Thursday, July 16, 2009

Saxophonist Ornette Coleman....

Born:
March 9th, 1930 in Fort Worth, Texas
Instruments:
Saxophone / Trumpet / Violin
by Jacob Teichroew,
Saxophonist Ornette Coleman sparked controversy in jazz almost as soon as he began playing. Although highly influenced by blues, R&B, and bebop, in the 1950s he began playing with such an unorthodox approach to improvisation that to this day jazz musicians and scholars aren’t sure what to make of him. One thing is sure, however: that Coleman changed the way people thought about jazz improvisation, and as a result opened new avenues of creativity for later musicians.

Unrestricted, Unashamed:
Coleman’s first professional work with rhythm-and-blues bands brought him to Los Angeles, California, in the mid 1950s. His largely self-taught style agitated audiences and musicians alike. While working odd jobs, he studied music theory in his spare time, and began to experiment with loose interpretations of melody, harmony, and rhythm. His experiments contrasted sharply with the disciplined approach of bebop musicians, who focused on fitting their improvised melodic lines into the tempo and chord changes of a given song.
Despite his unconventional style, Coleman managed to meet likeminded musicians, including bassist Charlie Haden, drummer Ed Blackwell, and trumpeter Don Cherry who later collaborated with him.

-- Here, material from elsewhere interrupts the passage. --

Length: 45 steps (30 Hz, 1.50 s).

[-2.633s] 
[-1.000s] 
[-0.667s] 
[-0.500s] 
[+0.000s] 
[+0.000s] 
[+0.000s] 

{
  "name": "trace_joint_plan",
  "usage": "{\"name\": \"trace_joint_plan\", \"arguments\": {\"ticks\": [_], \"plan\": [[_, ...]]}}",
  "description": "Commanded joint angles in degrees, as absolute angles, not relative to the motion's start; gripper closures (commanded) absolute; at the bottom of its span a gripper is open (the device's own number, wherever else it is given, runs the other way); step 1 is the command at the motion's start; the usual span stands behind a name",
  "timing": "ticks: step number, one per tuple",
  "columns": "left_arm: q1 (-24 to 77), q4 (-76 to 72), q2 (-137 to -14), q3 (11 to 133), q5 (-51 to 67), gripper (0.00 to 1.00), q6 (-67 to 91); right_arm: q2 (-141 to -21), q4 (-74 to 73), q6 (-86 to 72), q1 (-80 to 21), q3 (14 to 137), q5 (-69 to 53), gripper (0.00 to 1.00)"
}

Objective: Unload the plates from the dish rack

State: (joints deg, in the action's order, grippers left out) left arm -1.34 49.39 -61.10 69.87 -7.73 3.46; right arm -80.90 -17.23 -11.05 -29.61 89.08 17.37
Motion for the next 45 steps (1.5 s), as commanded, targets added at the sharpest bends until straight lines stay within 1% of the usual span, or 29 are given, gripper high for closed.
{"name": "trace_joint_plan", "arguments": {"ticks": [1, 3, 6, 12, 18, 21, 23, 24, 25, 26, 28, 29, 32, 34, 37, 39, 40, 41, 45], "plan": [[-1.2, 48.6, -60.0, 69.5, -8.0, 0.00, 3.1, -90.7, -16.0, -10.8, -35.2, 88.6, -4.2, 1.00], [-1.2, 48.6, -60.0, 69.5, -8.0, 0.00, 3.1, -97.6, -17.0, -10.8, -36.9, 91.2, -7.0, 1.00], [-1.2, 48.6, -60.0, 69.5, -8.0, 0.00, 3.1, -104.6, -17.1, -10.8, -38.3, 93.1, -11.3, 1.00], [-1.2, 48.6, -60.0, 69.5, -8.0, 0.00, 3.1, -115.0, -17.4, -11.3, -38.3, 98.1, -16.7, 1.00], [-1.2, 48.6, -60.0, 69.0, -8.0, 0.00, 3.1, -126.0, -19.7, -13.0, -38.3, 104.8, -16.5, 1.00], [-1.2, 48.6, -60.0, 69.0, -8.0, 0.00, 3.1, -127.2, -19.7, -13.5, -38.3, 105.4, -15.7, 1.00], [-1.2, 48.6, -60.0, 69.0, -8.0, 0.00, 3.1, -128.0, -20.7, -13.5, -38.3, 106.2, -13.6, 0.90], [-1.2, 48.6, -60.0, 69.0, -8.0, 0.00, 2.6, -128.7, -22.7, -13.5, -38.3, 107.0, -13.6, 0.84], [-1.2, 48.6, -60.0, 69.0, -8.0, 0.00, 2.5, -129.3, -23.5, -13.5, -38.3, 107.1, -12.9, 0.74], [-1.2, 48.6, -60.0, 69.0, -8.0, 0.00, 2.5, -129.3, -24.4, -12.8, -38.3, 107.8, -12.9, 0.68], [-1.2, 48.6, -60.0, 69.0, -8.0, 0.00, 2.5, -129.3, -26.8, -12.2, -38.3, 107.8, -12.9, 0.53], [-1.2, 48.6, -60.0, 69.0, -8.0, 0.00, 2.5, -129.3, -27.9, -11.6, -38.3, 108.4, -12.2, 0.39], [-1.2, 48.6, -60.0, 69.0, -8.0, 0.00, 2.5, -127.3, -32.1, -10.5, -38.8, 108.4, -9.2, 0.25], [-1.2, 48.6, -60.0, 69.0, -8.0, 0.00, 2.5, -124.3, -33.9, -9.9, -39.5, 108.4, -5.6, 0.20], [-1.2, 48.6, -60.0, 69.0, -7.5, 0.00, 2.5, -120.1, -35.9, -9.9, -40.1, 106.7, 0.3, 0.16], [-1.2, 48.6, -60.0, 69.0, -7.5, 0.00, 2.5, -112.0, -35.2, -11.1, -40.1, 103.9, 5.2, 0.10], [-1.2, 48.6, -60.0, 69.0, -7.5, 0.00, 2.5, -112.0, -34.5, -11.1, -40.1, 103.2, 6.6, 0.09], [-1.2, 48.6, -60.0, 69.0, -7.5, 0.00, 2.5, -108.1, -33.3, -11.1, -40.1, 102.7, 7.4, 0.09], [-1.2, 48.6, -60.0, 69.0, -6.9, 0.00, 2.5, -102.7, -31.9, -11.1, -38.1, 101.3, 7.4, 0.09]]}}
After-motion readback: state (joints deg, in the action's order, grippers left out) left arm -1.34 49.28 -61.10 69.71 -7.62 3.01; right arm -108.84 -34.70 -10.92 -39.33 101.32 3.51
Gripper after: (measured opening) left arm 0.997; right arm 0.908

Pianist John Lewis, best known for his playing with the Modern Jazz Quartet, helped secure Coleman the opportunity to record with Atlantic Records. In 1959 he recorded the seminal album The Shape of Jazz to Come with Haden, Blackwell, and Cherry.

Breaking From Tradition:
Rather conventional by contemporary standards, The Shape of Jazz to Come broke barriers. Coleman and his quartet improvise freely over drones and shifting pulses, like on the song “Lonely Woman,” and sometimes even over familiar harmonies, like on “Blues Connotation.”
At times Coleman allows the saxophone’s tone to squeak or break, resembling a straining human voice. On this recording, the influence of blues and Charlie Parker is present, but at the forefront are the moods created by the band’s stream of consciousness approach.

The Five Spot:
In 1959, the quartet landed a regular gig at New York’s Five Spot café, where they exposed their controversial sound to many top musicians, including Leonard Bernstein, Lionel Hampton, Benny Goodman, and Roy Eldridge. Bernstein and Hampton were thrilled, and Goodman and Eldridge were disgusted. This divergence in opinion was reflected throughout the jazz world.

Free Jazz:
With The Shape of Jazz to Come, and Coleman’s next album, Free Jazz: A Collective Improvisation (1960), was an avant-garde movement in jazz that favored the free jazz and harmolodic aesthetic, and which had the fewest restrictions for musicians.
The freedom with which Coleman played inspired others to search for even greater freedom. On recordings by saxophonist and clarinetist Eric Dolphy, saxophonist Albert Ayler, and saxophonist John Coltrane, conventional melodies are abandoned in favor of raucous and raw sounds, which are used to attain moments of intensity unreachable by music bound by laws of harmony and melody.

Legendary Iconoclast:
Throughout the following decades, Ornette Coleman has continued to search for new balances of liberated improvisation and composition. In 1962, he took three years off from performing so that he could teach himself the violin and trumpet, both of which he later performed in addition to the saxophone.He has since composed and performed works for orchestra, string quartet, and various jazz ensembles. In 1994 he received the MacArthur Foundation’s “genius” grant. An iconoclast who has earned mainstream recognition in his decades of musical adventurism, Ornette Coleman, in rejecting standard jazz practices, has become one of the most well known figures in jazz history.